BRIEF: Consider the listing below. Extract exactly the lines from the line containing "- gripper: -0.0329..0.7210" to the line containing "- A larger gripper", both included.

┄┄┄┄┄┄┄┄┄┄┄┄┄┄┄┄┄┄┄┄

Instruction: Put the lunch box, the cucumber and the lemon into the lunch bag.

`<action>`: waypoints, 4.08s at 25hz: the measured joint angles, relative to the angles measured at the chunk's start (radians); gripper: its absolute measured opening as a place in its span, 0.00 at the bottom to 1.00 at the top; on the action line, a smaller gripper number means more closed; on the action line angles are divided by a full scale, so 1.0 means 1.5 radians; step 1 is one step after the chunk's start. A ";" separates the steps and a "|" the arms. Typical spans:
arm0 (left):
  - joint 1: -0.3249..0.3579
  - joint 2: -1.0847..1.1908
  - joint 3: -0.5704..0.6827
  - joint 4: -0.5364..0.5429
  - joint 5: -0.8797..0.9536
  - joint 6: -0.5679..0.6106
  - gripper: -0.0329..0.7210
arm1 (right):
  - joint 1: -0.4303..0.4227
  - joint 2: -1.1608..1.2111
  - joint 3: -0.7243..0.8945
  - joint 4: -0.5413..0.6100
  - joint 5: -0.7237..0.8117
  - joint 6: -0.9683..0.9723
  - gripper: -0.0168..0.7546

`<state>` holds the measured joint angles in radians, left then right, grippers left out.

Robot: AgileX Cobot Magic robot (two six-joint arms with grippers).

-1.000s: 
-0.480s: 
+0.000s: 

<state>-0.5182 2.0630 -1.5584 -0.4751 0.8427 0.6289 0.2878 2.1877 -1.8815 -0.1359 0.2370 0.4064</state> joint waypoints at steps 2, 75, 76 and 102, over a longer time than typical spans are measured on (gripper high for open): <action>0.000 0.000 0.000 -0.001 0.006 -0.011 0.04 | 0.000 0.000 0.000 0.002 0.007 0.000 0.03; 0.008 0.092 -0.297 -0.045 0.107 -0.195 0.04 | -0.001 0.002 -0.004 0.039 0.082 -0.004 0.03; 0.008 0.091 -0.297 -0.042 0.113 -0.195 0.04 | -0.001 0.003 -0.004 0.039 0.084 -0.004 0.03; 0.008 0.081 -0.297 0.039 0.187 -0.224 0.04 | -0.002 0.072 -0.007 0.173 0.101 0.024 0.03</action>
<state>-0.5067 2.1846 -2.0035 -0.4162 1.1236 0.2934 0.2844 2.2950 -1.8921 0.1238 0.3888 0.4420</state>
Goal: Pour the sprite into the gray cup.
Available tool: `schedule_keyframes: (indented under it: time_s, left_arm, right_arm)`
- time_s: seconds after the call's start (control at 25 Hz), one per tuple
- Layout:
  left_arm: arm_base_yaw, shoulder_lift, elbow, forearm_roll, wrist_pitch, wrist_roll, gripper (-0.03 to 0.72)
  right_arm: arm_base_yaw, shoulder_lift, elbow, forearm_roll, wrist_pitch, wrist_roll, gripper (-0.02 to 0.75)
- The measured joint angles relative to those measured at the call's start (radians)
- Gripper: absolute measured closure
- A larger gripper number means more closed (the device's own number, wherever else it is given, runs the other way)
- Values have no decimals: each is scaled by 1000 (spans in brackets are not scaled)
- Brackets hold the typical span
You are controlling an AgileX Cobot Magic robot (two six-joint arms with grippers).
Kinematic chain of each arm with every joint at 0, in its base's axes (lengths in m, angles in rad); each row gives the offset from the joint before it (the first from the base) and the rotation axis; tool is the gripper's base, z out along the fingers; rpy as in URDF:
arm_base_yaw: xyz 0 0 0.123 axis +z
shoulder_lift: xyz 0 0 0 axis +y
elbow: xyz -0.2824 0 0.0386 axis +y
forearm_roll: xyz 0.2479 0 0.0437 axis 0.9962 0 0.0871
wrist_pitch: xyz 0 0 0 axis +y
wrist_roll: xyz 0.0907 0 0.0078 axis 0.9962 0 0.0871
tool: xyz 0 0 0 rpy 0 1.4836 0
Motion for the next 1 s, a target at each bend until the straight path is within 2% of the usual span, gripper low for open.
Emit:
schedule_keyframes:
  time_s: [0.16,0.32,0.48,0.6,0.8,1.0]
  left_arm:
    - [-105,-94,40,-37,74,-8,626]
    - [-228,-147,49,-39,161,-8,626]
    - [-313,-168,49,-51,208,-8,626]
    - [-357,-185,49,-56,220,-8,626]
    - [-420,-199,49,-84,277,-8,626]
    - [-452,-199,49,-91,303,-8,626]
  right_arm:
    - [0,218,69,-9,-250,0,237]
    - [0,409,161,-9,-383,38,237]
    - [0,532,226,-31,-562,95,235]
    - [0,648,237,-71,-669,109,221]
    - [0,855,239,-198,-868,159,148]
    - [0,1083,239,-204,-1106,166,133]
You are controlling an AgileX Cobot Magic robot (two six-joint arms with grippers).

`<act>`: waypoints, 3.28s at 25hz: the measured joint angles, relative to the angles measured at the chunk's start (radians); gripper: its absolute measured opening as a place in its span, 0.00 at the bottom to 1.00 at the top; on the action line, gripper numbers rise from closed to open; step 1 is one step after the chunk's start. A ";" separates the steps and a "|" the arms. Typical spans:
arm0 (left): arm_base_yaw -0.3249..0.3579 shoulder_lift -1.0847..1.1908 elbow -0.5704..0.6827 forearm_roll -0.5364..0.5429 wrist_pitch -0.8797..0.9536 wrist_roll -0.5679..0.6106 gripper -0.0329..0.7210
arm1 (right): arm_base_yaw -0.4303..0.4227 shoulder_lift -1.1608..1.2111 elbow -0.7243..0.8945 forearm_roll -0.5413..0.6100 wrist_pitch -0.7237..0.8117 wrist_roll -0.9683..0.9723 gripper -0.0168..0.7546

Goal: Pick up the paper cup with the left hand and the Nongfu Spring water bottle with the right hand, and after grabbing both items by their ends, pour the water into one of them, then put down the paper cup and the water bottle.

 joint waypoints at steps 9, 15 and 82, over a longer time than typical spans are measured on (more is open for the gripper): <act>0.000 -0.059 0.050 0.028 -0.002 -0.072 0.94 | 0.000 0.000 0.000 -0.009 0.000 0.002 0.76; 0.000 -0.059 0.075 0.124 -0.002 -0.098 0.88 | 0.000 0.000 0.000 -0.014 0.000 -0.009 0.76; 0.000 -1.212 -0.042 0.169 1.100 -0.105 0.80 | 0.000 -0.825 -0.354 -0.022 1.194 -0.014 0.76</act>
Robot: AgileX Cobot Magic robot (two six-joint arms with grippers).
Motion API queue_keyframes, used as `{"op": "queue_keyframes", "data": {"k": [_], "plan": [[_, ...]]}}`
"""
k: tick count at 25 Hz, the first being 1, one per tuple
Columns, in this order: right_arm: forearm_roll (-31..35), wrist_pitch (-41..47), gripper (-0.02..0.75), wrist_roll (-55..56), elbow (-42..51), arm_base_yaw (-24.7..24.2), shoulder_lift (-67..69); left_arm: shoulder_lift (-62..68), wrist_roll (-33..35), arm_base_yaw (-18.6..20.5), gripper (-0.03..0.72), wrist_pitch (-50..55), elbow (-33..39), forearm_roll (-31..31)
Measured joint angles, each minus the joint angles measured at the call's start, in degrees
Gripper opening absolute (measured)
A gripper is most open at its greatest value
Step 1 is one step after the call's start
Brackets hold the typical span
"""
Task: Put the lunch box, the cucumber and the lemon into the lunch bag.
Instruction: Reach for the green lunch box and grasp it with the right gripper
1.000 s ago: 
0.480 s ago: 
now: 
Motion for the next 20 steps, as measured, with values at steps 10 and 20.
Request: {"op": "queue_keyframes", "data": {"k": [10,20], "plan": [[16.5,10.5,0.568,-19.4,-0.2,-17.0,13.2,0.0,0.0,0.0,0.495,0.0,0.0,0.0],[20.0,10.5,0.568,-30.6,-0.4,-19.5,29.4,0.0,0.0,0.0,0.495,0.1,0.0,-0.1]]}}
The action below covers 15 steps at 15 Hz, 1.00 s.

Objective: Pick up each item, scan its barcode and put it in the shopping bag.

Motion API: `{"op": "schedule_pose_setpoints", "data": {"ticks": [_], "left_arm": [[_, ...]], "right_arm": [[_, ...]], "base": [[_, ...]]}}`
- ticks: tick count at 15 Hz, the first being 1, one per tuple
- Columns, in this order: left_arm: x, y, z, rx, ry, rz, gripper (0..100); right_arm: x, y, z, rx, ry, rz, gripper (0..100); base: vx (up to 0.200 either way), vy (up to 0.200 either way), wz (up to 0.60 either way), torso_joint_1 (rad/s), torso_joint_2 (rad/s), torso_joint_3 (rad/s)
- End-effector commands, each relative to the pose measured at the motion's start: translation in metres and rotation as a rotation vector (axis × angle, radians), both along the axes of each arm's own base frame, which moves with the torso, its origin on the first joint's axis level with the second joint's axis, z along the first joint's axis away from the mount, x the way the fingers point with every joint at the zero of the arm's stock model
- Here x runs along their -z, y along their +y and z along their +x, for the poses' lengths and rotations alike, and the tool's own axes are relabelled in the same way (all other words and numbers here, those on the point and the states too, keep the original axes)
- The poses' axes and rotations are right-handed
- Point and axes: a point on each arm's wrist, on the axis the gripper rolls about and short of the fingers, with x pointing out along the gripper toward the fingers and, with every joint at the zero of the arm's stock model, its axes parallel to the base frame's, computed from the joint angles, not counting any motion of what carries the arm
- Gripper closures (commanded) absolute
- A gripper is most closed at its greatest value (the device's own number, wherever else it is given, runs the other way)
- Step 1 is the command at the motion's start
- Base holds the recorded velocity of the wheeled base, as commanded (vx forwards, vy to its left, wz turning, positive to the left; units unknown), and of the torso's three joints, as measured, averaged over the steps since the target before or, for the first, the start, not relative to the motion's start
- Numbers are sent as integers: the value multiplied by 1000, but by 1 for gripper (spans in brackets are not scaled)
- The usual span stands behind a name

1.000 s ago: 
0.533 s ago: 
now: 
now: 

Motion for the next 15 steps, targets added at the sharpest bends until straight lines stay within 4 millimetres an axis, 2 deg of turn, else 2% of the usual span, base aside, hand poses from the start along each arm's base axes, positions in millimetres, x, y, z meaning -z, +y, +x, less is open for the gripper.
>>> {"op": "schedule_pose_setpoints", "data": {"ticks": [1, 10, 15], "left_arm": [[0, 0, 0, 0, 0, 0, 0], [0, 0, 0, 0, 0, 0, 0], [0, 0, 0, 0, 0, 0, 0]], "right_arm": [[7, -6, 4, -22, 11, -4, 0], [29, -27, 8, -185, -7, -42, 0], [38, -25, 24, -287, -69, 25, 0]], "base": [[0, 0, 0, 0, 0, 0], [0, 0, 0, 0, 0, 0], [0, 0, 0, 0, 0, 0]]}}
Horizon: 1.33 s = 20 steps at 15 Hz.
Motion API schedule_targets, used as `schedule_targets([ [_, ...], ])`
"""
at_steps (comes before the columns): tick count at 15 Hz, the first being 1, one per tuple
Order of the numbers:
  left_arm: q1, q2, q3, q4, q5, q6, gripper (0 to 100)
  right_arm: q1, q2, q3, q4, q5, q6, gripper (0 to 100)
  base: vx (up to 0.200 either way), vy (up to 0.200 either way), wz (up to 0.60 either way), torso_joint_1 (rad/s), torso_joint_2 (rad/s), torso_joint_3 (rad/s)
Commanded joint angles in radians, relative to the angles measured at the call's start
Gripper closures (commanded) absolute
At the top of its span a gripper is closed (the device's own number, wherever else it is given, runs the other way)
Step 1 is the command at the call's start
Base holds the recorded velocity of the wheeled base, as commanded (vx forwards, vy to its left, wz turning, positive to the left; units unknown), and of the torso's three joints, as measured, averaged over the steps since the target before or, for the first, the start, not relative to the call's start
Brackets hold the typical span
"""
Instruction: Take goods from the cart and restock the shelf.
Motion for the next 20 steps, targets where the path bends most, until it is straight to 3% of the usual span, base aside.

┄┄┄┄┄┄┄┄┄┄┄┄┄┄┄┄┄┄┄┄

RESULT FOR THIS EXERCISE:
  - gripper: -0.0329..0.7210
arm1 (right):
  - joint 1: -0.4303..0.4227
  - joint 2: -1.1608..1.2111
  - joint 3: -0.7243..0.8945
  - joint 4: -0.5413..0.6100
  - joint 5: -0.7237..0.8117
  - joint 6: -0.9683..0.9723
  - gripper: -0.0168..0.7546

`<state>` holds the measured joint angles in radians, left then right, grippers left out.

Robot: AgileX Cobot Magic robot (two six-joint arms with grippers).

-1.000s: 
-0.480s: 
+0.000s: 

<state>-0.5182 2.0630 -1.5584 -0.4751 0.8427 0.6289 0.2878 2.1877 -1.8815 -0.1359 0.2370 0.4064</state> joint waypoints at steps 2, 75, 76 and 102, over a longer time than typical spans are measured on (gripper high for open): <action>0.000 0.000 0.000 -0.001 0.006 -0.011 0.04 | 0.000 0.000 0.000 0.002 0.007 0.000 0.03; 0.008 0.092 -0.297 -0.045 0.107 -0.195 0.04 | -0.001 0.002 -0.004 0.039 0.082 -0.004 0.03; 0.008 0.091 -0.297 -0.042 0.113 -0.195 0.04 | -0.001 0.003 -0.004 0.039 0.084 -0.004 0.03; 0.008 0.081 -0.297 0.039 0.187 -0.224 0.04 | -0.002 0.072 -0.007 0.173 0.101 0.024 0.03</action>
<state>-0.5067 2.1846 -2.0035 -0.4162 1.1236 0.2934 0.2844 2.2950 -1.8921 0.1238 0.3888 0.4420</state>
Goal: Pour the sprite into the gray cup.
Available tool: `schedule_keyframes: (indented under it: time_s, left_arm, right_arm)`
- time_s: seconds after the call's start (control at 25 Hz), one per tuple
- Layout:
  left_arm: arm_base_yaw, shoulder_lift, elbow, forearm_roll, wrist_pitch, wrist_roll, gripper (-0.03 to 0.72)
  right_arm: arm_base_yaw, shoulder_lift, elbow, forearm_roll, wrist_pitch, wrist_roll, gripper (-0.02 to 0.75)
- The measured joint angles relative to those measured at the call's start (radians)
- Gripper: absolute measured closure
- A larger gripper number means more closed (the device's own number, wherever else it is given, runs the other way)

The exercise has now been completed.